Assignment. Lines with the string "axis" are to be identified in the listing and copied.

Provided data.

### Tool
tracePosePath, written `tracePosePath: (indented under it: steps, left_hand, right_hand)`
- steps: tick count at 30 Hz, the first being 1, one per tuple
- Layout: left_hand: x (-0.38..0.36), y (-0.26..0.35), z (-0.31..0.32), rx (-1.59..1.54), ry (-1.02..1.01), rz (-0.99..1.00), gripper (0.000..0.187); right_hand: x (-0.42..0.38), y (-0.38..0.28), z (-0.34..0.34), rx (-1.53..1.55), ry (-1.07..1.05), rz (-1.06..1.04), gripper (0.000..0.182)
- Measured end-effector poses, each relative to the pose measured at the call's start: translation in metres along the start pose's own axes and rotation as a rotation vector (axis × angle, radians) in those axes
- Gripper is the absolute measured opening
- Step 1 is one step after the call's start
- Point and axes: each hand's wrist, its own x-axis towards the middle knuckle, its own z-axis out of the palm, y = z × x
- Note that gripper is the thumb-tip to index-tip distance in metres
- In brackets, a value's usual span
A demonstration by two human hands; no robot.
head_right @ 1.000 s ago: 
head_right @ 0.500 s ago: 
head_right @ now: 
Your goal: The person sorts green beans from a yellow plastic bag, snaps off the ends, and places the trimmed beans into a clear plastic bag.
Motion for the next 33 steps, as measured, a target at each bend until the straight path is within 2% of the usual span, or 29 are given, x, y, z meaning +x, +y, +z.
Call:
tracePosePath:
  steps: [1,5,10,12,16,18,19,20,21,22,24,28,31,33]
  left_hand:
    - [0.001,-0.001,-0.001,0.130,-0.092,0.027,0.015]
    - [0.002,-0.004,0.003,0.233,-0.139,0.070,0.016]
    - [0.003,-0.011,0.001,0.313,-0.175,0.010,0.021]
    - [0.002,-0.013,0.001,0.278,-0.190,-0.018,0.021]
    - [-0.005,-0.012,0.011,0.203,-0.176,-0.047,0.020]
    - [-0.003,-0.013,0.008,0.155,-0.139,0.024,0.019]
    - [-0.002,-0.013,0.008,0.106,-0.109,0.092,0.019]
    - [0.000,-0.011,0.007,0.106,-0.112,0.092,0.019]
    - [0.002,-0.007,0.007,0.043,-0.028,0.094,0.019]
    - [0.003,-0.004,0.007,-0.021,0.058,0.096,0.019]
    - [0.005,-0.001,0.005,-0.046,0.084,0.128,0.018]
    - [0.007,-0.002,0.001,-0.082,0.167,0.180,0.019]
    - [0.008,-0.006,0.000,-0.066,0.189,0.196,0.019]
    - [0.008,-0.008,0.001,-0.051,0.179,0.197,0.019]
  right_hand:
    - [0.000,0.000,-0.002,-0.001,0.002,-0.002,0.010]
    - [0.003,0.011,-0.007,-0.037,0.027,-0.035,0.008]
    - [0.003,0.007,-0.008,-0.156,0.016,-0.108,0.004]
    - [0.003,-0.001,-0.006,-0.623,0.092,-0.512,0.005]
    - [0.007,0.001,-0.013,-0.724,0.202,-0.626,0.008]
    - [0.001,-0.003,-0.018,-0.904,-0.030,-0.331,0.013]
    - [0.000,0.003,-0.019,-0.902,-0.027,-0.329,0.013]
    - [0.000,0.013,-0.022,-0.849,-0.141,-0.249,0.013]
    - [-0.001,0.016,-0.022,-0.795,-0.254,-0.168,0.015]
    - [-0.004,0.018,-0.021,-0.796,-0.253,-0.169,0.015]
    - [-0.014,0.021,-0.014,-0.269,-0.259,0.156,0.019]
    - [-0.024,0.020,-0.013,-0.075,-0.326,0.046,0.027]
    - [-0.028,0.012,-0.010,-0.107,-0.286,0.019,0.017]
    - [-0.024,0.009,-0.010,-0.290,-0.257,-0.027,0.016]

Written response.
- Measured end-effector poses, each relative to the pose measured at the call's start: translation in metres along the start pose's own axes and rotation as a rotation vector (axis × angle, radians) in those axes
- Point and axes: each hand's wrist, its own x-axis towards the middle knuckle, its own z-axis out of the palm, y = z × x

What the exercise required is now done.